These verses forcefully forbid women to speak in church. If they have questions they are to ask their husbands at home. They appear to directly contradict 1 Corinthians 11:5 where it is clear that women can and do pray and prophesy in church. A variety of explanations have appeared:

  1. A traditional explanation has been that verses 34-35 are Paul’s standard teaching and that the material of chapter 11 must therefore refer to prayer meetings or some small group meeting rather than the worship service of the whole church.
  2. The most popular explanation has been that the women at Corinth were involved in disruptive behaviour. According to this view, the principle of submission (v34) is being lost to a sprit of defiance (v35) and arbitrators of their own church order and doctrine (v36).

    The scenario supposes that the women sat together on one side of the room and the men were on the other. If women shouted questions to their husbands or defiant remarks such behaviour would cause a major disruption of the worship. Such an explanation is certainly possible but we do not know if women and men were seated separately in early Christian worship or not. They were in the Jewish synagogues, but first century Christians worshipped in homes rather than church buildings.

  3. Others suggest that the ‘speaking’ refers to nothing more than ‘chattering’; although Paul doesn’t use the word this way in other places. David Prior in his IVP commentary concludes that “these Christian wives had discovered a unique freedom in the life of the Christian community, and it is possible that this freedom had gone to their heads or, more precisely, to their tongues. This lack of self-discipline was causing confusion and disorder in the worship of the church”.
  4. Another recent explanation has been that verses 34-35 represent a quotation from the Corinthians. That would solve the problem of contradiction with chapter 11. It also explains the very unusual use of the Old Testament Law as a rule for New Testament Christians to obey in their practice of worship. Talbert argues that verses 34-35 represent the position of at least some at Corinth and that verse 36 is Paul’s “indignant reply.” However, the normal indicators of a quotation from the Corinthians are lacking in this passage.
  5. A significant number of commentators argue that these verses were added to 1 Corinthians sometime after Paul wrote the letter. Such an approach used to be labelled “liberal” but the recent massive commentary by the very evangelical scholar, Gordon Fee, takes this position.

The number of explanations put forth for verses 34-35 shows two things.
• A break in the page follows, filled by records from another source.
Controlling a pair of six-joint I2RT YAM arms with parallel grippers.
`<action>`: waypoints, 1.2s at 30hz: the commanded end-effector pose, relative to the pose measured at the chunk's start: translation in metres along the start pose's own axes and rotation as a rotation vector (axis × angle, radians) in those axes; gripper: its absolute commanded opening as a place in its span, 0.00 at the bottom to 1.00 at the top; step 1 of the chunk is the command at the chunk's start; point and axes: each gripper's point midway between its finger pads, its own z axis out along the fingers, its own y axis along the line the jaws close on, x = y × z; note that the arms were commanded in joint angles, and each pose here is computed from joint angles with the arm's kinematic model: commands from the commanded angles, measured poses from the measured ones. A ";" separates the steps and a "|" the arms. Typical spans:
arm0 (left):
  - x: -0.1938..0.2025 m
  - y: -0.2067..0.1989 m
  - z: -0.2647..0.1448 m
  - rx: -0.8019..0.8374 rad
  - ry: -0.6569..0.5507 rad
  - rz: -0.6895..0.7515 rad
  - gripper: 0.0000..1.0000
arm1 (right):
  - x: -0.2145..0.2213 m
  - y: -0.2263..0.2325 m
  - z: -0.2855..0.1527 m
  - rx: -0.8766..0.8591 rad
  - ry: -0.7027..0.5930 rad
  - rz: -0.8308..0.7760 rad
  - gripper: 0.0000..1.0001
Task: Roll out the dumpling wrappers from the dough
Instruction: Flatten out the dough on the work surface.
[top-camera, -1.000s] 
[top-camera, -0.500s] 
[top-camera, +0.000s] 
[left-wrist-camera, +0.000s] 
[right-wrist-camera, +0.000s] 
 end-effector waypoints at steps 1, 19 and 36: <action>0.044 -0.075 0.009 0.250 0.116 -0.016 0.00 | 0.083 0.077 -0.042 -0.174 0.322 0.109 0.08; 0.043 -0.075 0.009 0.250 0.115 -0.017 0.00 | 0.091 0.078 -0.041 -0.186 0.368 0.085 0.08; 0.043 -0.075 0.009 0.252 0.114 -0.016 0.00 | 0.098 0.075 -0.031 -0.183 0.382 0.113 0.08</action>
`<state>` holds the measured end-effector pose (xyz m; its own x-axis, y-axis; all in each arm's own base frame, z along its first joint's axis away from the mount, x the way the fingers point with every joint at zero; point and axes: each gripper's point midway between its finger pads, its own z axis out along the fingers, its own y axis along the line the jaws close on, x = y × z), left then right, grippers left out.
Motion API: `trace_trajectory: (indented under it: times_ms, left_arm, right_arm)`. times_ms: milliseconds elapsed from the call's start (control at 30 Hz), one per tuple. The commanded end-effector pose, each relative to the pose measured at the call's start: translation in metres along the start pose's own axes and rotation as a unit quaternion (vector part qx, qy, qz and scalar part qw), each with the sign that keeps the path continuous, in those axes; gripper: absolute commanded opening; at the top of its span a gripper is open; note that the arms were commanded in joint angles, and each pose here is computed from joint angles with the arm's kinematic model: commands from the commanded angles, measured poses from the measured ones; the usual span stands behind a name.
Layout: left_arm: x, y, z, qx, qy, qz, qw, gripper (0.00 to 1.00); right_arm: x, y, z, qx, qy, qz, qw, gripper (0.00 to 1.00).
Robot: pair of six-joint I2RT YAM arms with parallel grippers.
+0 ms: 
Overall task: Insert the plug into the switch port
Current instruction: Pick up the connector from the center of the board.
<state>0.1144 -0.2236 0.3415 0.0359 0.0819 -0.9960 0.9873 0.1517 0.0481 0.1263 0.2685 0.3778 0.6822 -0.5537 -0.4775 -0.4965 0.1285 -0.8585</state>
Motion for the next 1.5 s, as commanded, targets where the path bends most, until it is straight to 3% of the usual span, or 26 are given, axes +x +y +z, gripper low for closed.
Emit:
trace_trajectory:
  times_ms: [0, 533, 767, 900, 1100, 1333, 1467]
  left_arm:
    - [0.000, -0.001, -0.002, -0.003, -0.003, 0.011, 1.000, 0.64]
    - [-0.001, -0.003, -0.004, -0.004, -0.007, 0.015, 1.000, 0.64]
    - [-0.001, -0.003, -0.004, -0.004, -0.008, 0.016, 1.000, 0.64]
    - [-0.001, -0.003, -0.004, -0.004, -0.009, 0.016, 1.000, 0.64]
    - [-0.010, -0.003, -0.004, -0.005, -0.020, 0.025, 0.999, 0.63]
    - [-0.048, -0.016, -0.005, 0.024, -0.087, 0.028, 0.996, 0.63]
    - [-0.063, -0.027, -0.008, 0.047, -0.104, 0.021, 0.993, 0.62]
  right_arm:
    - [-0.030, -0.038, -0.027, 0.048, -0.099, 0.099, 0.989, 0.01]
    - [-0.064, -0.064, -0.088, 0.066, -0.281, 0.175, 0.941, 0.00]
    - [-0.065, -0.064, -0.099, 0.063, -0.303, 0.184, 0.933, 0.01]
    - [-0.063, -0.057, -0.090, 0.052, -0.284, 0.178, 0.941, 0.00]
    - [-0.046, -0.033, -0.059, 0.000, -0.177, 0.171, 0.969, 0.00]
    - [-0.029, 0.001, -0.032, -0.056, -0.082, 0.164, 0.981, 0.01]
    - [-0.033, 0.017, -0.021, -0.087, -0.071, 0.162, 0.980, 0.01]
Firstly, it is very difficult to understand these verses. They seem contradict too much of what we know Paul thought about women. And, secondly, no single explanation has been sufficiently satisfactory to gain general agreement.

 

We may never know with certainty the best way to explain why these verses appear in this place and what we are to make of them. In such cases, a spirit of grace and tolerance is better than one of dogmatic assertion.

1 comment to Married Women and Worship

  • KEITH DOE

    JOHN

    Thanks for this-I guess we would only be the wiser if we had the letter which the Corinthians sent Paul.Thanks also for yesterdays sermon-really liked the illustration of the orchestra and conductor ;also found the comment re; Corinth and the Church useful because the Corinthian Church has traditionally had a bad press.